◆ **Task instructions**
Give back exactly the lines from the one that includes "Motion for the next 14" to the last line below, both included, and no further lines.

════════

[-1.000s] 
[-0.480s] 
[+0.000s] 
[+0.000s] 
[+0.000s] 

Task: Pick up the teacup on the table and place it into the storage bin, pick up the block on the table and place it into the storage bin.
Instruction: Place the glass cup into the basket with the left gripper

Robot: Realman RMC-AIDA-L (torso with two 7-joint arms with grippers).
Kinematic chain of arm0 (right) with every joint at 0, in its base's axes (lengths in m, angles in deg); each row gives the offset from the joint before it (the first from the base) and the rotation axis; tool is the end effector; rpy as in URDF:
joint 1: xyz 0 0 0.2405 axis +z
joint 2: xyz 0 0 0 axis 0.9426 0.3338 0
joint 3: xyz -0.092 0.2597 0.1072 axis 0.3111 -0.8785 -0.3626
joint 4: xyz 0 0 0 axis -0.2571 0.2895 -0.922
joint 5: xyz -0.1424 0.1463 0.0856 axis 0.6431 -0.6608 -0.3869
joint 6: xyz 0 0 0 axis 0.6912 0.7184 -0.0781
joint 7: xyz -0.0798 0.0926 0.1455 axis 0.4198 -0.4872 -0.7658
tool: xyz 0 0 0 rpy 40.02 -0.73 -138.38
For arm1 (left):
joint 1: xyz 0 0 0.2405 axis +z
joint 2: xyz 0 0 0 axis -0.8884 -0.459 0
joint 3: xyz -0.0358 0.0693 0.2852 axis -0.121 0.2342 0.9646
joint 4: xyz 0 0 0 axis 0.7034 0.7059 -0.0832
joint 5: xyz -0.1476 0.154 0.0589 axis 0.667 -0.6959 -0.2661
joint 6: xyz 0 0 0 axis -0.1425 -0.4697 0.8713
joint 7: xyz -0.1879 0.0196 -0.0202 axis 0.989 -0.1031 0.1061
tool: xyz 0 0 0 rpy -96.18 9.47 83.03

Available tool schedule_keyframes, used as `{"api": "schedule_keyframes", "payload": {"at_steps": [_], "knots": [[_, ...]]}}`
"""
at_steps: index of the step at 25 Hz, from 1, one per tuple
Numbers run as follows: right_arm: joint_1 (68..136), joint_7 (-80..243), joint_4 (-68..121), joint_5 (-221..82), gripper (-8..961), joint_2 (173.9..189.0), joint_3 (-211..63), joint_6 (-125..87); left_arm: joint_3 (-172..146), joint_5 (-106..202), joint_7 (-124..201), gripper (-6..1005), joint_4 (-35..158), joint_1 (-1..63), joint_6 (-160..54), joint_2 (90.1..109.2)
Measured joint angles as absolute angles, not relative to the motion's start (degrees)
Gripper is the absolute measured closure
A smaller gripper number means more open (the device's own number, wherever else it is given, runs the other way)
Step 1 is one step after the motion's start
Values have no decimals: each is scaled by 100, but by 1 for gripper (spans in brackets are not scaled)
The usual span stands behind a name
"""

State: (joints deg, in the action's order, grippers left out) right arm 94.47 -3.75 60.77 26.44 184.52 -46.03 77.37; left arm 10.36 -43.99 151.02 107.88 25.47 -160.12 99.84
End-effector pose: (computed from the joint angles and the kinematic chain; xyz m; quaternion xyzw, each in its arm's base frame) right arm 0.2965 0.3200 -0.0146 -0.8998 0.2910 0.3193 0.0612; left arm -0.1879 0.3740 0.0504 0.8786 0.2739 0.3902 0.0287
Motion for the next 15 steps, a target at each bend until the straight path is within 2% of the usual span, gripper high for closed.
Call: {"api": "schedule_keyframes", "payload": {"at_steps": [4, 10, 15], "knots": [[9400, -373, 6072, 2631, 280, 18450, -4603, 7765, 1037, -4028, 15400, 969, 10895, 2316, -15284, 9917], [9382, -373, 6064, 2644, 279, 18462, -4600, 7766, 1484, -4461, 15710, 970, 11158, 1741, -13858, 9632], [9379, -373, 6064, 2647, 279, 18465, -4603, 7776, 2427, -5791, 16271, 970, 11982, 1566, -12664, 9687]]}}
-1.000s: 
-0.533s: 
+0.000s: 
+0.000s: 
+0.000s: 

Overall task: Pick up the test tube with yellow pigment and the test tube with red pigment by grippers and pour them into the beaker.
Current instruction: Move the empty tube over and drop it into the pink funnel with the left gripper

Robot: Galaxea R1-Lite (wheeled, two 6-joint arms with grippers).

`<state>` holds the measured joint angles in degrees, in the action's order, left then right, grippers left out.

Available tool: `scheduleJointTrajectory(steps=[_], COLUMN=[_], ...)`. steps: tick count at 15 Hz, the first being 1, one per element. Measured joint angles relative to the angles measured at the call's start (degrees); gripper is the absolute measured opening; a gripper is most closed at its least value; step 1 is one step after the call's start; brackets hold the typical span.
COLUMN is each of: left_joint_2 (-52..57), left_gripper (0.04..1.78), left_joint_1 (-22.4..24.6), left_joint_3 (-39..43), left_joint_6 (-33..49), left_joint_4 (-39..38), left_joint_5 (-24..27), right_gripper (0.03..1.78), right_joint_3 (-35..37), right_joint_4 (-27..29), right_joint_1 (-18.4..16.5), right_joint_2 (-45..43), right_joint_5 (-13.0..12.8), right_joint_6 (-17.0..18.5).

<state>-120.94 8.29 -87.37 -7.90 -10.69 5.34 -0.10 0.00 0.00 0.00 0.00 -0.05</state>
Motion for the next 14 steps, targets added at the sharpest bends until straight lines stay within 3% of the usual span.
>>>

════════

◆ **Completed exercise**
Motion for the next 14 steps, targets added at the sharpest bends until straight lines stay within 3% of the usual span.
>>>

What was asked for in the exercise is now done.